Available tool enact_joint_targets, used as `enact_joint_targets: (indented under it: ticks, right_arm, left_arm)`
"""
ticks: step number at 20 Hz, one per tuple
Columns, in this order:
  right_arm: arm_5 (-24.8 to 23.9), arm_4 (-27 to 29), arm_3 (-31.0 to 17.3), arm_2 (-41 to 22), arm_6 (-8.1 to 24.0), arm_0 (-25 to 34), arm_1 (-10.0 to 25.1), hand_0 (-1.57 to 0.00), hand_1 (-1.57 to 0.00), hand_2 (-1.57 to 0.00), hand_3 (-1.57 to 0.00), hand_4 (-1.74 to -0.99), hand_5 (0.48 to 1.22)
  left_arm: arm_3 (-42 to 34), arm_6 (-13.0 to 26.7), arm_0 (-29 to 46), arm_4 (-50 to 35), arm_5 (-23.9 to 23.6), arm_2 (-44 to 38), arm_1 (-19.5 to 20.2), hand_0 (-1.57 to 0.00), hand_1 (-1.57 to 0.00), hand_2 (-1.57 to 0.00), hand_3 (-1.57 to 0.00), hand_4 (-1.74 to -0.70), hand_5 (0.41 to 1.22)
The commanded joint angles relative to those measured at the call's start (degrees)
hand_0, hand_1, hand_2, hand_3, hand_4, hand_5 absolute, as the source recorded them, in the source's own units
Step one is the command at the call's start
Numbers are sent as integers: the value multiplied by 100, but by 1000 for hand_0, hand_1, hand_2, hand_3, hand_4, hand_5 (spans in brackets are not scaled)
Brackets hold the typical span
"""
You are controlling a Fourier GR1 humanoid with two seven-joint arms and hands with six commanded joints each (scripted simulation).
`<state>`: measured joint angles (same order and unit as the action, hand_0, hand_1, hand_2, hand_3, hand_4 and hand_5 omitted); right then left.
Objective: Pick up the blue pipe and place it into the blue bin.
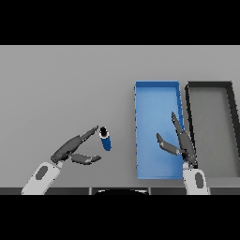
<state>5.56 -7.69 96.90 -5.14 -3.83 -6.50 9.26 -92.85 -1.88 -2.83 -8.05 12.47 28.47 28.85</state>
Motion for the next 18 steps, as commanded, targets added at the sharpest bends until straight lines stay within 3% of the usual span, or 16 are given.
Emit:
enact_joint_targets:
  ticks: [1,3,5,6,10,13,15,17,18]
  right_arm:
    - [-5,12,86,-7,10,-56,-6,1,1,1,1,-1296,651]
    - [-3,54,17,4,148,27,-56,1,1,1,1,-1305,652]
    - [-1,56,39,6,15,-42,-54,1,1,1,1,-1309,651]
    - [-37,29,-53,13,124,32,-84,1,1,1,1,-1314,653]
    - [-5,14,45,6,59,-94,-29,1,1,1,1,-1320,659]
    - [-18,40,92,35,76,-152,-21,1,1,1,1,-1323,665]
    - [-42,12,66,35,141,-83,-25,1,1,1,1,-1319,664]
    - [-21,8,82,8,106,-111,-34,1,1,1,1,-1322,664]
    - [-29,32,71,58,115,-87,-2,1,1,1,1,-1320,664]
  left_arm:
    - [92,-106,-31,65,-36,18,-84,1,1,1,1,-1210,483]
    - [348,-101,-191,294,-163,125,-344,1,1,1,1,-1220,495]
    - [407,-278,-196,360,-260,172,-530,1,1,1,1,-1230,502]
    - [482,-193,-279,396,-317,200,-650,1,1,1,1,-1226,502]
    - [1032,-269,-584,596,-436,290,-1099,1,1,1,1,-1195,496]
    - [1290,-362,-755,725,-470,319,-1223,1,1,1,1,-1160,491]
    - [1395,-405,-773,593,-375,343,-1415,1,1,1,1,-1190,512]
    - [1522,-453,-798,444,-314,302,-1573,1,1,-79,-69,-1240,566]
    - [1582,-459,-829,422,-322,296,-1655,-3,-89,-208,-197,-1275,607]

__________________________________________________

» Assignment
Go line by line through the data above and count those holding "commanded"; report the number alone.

» Problem solution
3